Friday, June 19, 2009

Knowing Myself


At this moment, I just feel the need to know myself. I’m learning a lot about people, places, and events whilst leaving out myself. Sometimes I ask myself why I should bother observing myself deliberately when I am with myself always. That’s enough to know about myself.

But I can’t be naïve. There are a lot happening around me, some people pulling and pushing me, molding me and destroying me. If I just succumb blindly I will end up being what I shouldn’t have been. And I will spend the rest of my life crying my eyes out about how uncomfortable life is and how I wish it was in some other way.I believe there is a person in me, one who can react to this world in a different and unique way. I shouldn’t harm anyone in my choices but I shouldn’t forget myself either. I want to ask what the world is telling me. Not what it has been telling others and what they got from it because to face the truth am different, otherwise I wouldn’t be added to this world.

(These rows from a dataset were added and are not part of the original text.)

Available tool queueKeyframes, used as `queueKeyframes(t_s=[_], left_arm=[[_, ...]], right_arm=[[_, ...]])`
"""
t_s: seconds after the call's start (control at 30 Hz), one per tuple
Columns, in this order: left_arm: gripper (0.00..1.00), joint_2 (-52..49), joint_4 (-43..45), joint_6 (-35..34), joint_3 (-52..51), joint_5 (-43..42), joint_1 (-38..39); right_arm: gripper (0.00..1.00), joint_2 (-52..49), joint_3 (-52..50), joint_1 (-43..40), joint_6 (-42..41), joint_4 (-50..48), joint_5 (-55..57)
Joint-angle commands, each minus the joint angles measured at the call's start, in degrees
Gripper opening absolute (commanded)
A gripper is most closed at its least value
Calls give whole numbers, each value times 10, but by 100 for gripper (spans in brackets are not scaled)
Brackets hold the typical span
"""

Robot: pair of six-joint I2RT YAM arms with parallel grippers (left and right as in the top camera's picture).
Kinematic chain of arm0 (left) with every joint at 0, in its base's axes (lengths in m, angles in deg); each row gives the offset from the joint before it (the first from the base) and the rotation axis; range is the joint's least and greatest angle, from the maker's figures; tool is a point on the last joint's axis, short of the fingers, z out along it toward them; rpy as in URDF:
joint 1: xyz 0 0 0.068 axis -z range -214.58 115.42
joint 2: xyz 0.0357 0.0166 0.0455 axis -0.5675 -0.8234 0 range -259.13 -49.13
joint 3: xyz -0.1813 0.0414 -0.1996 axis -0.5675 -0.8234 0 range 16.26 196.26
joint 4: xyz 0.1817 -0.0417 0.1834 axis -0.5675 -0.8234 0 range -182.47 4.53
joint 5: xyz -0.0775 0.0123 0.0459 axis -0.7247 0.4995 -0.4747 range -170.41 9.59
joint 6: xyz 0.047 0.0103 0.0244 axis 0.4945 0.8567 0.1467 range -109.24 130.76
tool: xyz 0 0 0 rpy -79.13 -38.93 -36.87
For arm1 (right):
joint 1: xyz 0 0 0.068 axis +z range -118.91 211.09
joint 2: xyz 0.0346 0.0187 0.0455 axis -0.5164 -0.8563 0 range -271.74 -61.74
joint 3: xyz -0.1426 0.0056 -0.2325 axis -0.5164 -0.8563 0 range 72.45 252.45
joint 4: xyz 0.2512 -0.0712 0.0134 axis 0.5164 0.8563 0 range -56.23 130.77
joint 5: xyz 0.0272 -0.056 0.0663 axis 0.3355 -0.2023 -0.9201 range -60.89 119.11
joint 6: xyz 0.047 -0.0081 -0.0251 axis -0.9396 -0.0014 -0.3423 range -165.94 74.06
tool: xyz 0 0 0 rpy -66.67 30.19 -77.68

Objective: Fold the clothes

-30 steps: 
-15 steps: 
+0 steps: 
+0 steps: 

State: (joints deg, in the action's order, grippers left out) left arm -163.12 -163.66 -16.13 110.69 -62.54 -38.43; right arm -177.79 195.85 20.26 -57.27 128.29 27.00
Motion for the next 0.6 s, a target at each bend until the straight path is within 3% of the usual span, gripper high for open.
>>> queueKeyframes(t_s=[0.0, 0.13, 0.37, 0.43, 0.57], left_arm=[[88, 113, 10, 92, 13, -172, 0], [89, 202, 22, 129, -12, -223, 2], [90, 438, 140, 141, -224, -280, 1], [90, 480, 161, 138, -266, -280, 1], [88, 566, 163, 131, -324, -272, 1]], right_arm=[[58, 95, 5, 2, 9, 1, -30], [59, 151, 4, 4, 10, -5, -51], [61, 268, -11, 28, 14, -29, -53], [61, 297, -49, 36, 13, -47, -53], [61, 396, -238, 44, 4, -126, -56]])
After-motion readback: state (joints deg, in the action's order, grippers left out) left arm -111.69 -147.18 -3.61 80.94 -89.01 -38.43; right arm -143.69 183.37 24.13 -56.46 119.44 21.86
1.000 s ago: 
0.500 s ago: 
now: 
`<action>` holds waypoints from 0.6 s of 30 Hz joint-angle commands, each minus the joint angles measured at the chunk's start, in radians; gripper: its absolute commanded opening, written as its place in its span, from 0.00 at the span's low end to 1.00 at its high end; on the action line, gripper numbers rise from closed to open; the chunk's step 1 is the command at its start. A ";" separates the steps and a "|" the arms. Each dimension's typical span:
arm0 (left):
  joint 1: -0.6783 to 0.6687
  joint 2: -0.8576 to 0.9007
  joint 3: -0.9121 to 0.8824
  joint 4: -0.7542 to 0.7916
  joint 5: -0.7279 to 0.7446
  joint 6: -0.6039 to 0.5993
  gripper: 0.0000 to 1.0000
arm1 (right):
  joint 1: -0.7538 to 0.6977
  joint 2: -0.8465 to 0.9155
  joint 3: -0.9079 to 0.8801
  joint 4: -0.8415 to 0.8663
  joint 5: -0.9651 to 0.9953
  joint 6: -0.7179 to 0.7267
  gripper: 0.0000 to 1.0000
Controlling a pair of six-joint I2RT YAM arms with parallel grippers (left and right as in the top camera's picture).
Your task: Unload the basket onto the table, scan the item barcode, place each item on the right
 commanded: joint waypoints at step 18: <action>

Then learning about me means finding out my purpose in this world which is somehow a hard pursuit. Is my purpose my interest, something that am passionate about? Perhaps it is my ambition. Is my purpose to be like someone else or perhaps mine is a totally a different one. You just come in this world where you are never told how to live. Many things are learnt from the bad. From your mistakes when you get good spanking or any consequences you might earn yourself, sometimes from other people’s mistakes.

Everyone is talking; everyone has an expectation of whom and what I should be. So many to impress and somehow I might forget myself. The fact is you can’t be everyone’s expectation but yourself.